* **Problem**: Reproduce the entries below exactly, but only from the line containing "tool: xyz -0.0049" to the line containing "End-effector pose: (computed", inclusive.

Segment Start: Data to examine

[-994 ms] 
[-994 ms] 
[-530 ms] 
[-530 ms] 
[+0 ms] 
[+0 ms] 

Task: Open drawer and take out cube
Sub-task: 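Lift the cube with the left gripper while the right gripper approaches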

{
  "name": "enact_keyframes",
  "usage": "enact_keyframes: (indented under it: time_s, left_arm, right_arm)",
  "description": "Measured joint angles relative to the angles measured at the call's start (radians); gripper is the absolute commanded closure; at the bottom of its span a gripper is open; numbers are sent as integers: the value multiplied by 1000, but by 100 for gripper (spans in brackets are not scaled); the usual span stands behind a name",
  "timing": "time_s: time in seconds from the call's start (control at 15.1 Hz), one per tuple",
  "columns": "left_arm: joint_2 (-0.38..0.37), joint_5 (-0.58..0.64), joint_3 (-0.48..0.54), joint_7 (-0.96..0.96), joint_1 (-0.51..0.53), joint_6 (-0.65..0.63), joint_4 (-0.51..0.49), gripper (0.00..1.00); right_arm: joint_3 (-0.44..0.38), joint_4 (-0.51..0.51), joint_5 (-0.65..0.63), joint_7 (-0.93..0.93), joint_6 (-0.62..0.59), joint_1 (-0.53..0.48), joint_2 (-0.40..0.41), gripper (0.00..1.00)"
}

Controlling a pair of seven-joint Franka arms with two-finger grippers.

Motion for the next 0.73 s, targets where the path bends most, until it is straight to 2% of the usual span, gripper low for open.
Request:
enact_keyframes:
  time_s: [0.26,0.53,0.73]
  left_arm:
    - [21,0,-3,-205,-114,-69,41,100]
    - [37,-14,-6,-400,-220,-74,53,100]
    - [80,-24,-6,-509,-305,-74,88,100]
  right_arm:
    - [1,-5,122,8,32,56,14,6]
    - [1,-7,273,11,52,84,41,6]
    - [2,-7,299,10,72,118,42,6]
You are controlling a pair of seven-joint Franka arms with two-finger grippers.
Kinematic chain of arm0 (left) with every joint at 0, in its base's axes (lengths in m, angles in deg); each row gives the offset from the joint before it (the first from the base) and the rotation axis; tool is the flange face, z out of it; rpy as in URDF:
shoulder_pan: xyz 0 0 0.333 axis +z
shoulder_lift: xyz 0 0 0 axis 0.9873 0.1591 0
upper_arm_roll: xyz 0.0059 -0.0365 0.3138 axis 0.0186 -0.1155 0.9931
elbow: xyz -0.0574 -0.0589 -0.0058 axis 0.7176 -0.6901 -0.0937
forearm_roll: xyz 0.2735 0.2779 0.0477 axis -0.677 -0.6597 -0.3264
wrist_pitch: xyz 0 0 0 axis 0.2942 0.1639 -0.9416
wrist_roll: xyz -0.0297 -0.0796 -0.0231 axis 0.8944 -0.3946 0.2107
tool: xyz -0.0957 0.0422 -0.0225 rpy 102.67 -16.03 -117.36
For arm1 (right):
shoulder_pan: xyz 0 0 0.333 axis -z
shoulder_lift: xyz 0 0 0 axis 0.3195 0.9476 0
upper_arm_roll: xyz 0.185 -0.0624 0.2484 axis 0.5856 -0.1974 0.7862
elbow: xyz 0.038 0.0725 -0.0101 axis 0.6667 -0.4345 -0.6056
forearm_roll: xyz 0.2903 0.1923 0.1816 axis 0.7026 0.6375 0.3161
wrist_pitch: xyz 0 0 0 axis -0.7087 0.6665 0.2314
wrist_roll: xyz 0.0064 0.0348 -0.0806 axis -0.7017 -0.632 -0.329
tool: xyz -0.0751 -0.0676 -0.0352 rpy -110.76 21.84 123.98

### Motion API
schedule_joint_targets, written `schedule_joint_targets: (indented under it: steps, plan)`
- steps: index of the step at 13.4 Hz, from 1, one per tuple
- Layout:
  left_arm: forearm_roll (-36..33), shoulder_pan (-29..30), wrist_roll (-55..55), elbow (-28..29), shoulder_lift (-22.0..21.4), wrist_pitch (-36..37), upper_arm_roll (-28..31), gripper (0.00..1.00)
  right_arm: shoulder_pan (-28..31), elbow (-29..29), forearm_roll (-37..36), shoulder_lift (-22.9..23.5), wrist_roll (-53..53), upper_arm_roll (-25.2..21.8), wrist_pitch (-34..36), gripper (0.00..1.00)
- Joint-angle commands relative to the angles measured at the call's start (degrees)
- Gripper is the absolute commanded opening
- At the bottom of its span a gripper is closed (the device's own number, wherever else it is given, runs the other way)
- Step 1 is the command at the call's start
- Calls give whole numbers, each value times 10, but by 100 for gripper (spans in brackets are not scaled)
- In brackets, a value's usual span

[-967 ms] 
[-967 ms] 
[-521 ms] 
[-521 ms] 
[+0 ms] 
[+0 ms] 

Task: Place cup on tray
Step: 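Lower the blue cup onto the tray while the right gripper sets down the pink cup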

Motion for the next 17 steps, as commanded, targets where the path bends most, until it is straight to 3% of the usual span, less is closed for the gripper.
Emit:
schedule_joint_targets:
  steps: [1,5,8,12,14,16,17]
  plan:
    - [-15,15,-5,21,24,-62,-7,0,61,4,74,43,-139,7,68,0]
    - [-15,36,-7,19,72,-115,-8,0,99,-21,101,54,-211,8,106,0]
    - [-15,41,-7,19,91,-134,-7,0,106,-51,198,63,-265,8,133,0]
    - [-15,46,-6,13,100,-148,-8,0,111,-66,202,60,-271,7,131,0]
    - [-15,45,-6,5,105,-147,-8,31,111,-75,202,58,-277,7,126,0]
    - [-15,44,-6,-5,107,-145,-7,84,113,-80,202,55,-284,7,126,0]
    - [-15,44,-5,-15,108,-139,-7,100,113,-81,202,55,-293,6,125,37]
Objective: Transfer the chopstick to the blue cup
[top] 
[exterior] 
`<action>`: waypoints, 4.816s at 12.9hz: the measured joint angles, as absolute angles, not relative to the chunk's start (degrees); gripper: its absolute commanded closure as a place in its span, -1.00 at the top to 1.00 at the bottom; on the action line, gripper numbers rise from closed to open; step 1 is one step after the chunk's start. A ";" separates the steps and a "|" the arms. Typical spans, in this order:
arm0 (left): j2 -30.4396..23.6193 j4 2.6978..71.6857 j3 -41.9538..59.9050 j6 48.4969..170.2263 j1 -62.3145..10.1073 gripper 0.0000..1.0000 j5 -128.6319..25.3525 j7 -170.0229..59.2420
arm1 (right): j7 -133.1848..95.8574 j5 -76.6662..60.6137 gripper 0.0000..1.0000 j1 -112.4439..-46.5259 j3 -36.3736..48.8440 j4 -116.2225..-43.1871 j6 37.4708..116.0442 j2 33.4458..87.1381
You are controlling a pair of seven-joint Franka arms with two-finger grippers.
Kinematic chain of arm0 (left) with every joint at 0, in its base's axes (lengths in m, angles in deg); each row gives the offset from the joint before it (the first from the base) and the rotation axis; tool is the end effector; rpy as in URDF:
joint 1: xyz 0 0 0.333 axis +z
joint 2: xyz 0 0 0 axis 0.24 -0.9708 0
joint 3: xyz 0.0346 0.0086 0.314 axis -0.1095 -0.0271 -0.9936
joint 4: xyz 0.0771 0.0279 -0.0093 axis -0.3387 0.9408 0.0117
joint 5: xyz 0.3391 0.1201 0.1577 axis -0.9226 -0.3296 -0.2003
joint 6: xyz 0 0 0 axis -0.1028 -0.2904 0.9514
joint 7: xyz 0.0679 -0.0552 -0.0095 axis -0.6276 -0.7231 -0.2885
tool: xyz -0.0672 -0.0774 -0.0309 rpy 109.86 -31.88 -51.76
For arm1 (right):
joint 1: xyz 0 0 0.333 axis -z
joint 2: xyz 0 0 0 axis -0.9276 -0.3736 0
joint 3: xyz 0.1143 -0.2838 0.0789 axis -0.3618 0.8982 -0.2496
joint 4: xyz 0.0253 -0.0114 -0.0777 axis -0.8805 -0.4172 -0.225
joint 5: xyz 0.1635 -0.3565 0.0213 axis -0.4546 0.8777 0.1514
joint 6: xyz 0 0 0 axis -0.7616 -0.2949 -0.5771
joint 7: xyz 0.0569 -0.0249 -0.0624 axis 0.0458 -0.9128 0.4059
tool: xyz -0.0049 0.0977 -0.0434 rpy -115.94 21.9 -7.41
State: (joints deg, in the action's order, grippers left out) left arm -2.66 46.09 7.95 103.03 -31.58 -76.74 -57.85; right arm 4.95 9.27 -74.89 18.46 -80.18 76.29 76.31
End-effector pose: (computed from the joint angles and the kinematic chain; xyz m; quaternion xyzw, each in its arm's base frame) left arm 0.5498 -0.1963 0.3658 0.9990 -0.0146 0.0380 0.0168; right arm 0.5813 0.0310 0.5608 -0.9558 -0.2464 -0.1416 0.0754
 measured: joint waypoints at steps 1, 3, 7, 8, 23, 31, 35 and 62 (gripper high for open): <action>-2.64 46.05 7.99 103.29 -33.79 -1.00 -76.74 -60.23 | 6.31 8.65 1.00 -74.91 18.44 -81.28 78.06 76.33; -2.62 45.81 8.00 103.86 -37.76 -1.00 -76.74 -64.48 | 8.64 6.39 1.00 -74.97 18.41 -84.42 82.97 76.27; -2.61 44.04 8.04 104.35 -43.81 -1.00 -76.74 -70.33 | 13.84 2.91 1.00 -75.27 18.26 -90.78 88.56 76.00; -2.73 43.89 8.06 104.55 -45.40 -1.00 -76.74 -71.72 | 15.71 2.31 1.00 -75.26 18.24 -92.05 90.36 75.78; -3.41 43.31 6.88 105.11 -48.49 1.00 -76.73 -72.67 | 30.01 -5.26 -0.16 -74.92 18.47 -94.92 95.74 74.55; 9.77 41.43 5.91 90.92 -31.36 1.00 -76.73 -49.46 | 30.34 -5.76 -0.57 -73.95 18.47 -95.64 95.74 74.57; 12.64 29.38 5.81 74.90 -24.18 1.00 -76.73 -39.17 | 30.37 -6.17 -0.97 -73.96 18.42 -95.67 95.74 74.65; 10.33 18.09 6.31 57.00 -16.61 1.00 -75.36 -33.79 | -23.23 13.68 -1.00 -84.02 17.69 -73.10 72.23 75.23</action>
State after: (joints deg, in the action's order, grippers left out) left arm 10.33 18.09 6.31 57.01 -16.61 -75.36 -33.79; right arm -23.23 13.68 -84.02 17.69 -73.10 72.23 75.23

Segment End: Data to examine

* **Exercise solution**:
tool: xyz -0.0049 0.0977 -0.0434 rpy -115.94 21.9 -7.41
State: (joints deg, in the action's order, grippers left out) left arm -2.66 46.09 7.95 103.03 -31.58 -76.74 -57.85; right arm 4.95 9.27 -74.89 18.46 -80.18 76.29 76.31
End-effector pose: (computed from the joint angles and the kinematic chain; xyz m; quaternion xyzw, each in its arm's base frame) left arm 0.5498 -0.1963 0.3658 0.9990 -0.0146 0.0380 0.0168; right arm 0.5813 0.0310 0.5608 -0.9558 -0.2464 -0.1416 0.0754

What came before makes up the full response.